READ MORE: Our interview with Margo Price
Troubadour Ryan Bingham also is a fine fit for the Picnic, though he hadn’t played the event since its Fort Worth run many years back. Boasting a band that included not only guitar hero Jesse Dayton but powerhouse fiddler Richard Bowden, Bingham delivered arguably the finest set of the night. A class act, he brought out members of Nashville band Wild Feathers, whose set got canceled by the rain, to sing Bob Dylan’s “Blowin’ in the Wind” with him.
And he leveled the crowd with a brand new song, perfectly fitted for the occasion, apparently titled “America.” It began: “America, America, where have we gone/ Can’t we see what we’ve become,” before proceeding to a verse about gun violence and, finally, a requiem for the American dream: “It was a dream you gave us once/ Is it not for everyone?”
Not long thereafter, the backstage was abuzz with Beto, who sat for a brief interview with Jeremy Tepper and Dallas Wayne of SiriusXM, which broadcast all of the post-rain-delay sets on its Willie’s Roadhouse channel. After the Head and the Heart’s set came the fireworks, which were given a rousing introduction by O’Rourke. The last bang of skyward pyrotechnics coincided with the first blast of guitar from Sturgill Simpson, whose hard-rockin’ outlaw-country style — plus a voice eerily reminiscent of Waylon Jennings — provided a perfect lead-in to the long-awaited Willie finale.
A couple hundred lucky fans had been treated to an intimate, invite-only Willie show the night before at downtown nightclub 3Ten, with Lukas and Micah opening. Wednesday’s set proceeded in similar fashion, with the usual opening volley of “Whiskey River” and “Still Is Still Moving” but a left-turn away from the Willie-classics medley (“Night Life,” “Crazy,” etc.) in favor of a Hank Williams montage that segued from “Jambalaya” to ” Hey Good Lookin'” to “Move It on Over.”
Inviting Ray Benson to play guitar was a nice touch given that Asleep at the Wheel’s set got rained out, and he contributed some fine solos, trading off with Bobbie Nelson’s piano runs, Raphael’s harmonica turns and more guitar leads from Willie and Lukas, who got his own vocal spotlight on the blues classic “Texas Flood.” A mid-set stretch featured some of Nelson’s finest and best-known songs, including “Angel Flying Too Close to the Ground” and “On the Road Again.”

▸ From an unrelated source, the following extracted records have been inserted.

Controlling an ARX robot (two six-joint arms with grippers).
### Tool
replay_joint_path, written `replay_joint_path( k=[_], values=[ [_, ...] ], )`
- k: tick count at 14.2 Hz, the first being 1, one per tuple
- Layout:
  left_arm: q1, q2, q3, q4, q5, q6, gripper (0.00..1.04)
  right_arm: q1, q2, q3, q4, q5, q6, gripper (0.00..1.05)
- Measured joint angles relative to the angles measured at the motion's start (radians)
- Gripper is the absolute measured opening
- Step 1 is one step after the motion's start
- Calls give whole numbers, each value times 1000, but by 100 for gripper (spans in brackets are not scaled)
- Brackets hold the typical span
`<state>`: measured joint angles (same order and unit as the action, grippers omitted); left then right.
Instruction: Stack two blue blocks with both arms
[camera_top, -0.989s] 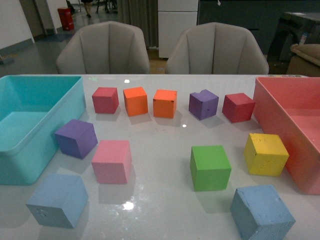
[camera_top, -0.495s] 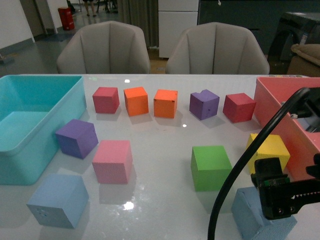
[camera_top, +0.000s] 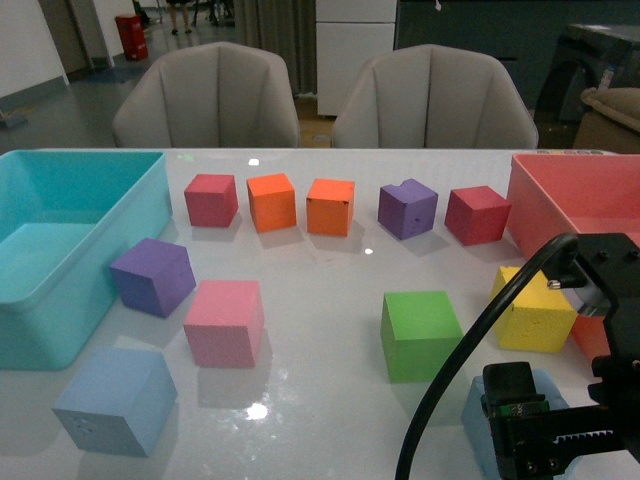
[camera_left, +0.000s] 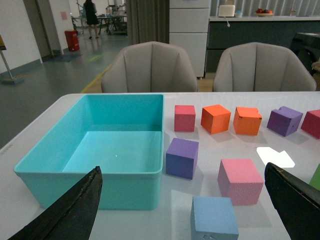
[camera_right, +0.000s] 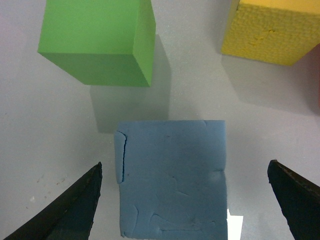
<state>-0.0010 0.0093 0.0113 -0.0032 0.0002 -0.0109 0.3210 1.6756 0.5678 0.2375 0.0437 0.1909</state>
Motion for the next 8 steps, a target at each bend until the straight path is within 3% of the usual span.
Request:
replay_joint_path(
  k=[8],
  values=[
    [0, 0, 0, 0, 0, 0, 98, 20, 108, 62, 14, -8, 22, 98]
  ],
)
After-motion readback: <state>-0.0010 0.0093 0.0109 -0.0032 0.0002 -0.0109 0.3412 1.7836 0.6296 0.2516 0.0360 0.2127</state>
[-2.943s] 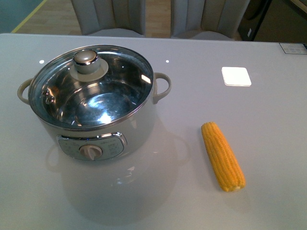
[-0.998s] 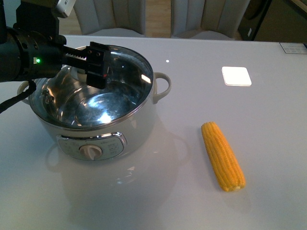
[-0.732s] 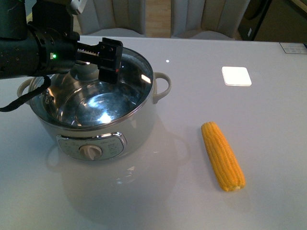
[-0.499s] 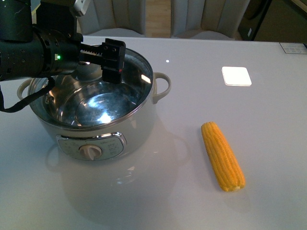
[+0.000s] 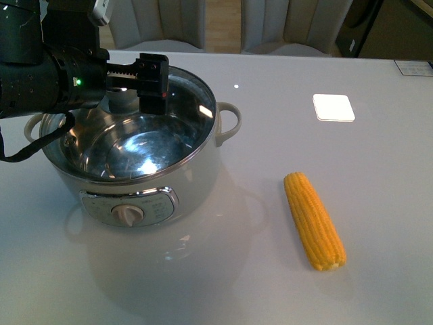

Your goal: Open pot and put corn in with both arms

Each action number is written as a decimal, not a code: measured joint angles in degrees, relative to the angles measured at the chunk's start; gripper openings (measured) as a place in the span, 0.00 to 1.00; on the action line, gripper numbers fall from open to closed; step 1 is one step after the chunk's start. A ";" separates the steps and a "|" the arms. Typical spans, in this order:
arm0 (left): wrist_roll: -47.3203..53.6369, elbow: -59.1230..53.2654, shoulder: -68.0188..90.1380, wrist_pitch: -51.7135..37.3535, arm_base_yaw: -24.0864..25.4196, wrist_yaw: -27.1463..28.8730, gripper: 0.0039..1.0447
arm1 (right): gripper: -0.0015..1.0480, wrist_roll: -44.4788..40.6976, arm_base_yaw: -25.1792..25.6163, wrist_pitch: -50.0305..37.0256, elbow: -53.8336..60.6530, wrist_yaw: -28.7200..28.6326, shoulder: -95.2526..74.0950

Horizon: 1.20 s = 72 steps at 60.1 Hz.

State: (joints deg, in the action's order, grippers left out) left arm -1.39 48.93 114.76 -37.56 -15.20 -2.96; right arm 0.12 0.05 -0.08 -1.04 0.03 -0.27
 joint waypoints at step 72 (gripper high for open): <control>5.03 0.04 0.79 1.01 -0.92 0.57 0.85 | 0.92 -0.02 0.00 -0.02 0.00 -0.02 0.00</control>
State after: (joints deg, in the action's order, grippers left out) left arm 3.64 48.97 115.55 -36.56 -16.12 -2.39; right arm 0.10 0.05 -0.10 -1.04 0.01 -0.27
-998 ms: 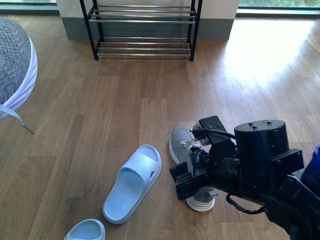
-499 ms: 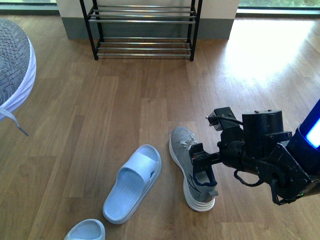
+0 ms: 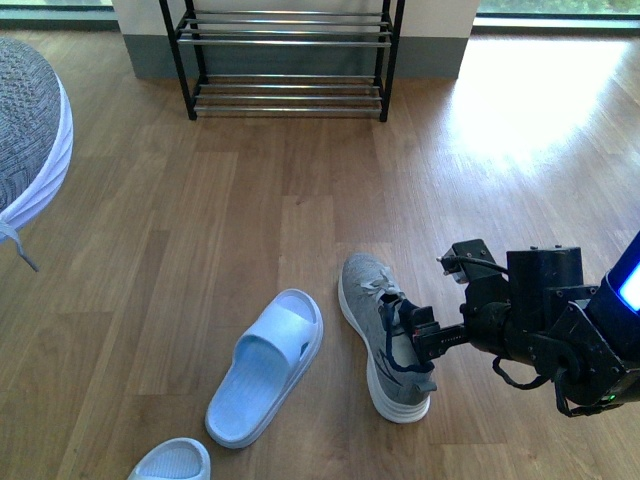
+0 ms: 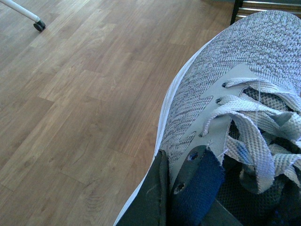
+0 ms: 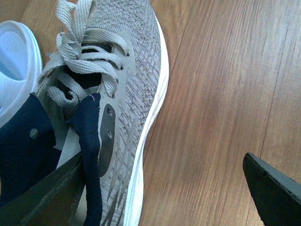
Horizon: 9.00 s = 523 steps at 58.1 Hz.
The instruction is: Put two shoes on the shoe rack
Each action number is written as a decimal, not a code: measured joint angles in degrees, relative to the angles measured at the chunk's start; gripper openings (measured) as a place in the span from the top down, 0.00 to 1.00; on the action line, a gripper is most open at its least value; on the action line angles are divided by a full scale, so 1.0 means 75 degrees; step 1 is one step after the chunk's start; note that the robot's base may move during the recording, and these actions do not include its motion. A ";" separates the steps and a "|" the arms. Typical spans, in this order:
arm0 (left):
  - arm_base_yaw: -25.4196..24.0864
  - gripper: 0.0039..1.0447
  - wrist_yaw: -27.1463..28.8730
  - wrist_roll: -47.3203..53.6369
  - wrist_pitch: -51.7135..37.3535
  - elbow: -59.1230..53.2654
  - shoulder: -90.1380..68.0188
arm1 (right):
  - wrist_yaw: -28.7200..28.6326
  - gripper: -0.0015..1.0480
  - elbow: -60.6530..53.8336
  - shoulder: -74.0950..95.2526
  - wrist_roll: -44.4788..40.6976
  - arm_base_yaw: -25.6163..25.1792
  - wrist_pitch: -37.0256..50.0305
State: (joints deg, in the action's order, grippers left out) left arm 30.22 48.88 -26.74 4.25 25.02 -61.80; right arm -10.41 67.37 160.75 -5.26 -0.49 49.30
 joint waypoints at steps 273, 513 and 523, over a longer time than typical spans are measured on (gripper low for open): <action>0.0015 0.99 0.0000 -0.0015 0.0000 0.0000 0.0006 | -0.0746 0.99 -0.8451 -2.0688 -0.1008 -0.1285 -0.6840; -0.0009 0.99 0.0023 -0.0023 0.0000 -0.0006 0.0012 | -0.0764 0.99 -0.8469 -2.0680 -0.0991 -0.1276 -0.6849; 0.0000 0.99 0.0032 -0.0023 0.0000 -0.0006 0.0015 | -0.0752 0.99 -0.8469 -2.0691 -0.0988 -0.1274 -0.6849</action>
State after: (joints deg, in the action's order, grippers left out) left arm 30.22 49.12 -26.92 4.25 24.97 -61.69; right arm -16.05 3.86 5.56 -12.67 -10.04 -2.07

Soon enough it was time for the weed-themed double-shot of “Roll Me Up and Smoke Me When I Die” and “It’s All Going to Pot.” Suddenly, there was Beto, strumming an acoustic guitar and singing along as Willie led the crowd through “Will the Circle Be Unbroken.” Can O’Rourke beat Cruz in November? Time will tell, but on July Fourth, Willie made his choice clear.